- **What you should do**
Scan the entries below for the word "fake". Copy out every line in which it occurs.

- **Material for this exercise**
-- Opening Marker --
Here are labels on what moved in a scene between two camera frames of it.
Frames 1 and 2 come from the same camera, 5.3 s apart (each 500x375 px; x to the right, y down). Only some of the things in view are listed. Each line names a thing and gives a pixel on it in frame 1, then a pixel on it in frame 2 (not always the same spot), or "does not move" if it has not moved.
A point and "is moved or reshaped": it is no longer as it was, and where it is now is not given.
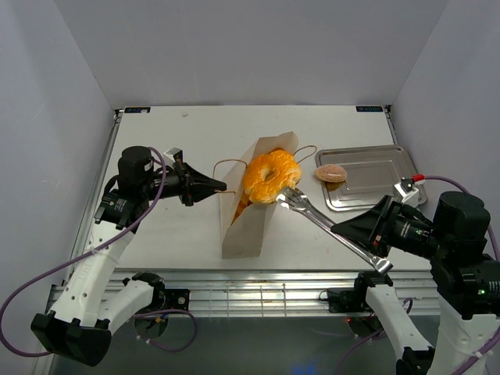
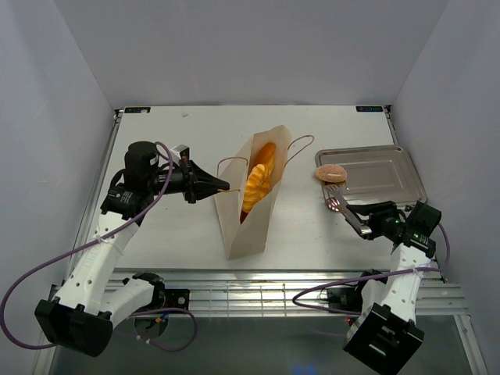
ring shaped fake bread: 266,174 is moved or reshaped
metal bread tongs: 293,198 to 335,201
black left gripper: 195,186 does not move
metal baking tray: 372,173 does not move
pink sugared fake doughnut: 331,176 does not move
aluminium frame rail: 282,294 does not move
-- Closing Marker --
- **Answer section**
ring shaped fake bread: 266,174 is moved or reshaped
pink sugared fake doughnut: 331,176 does not move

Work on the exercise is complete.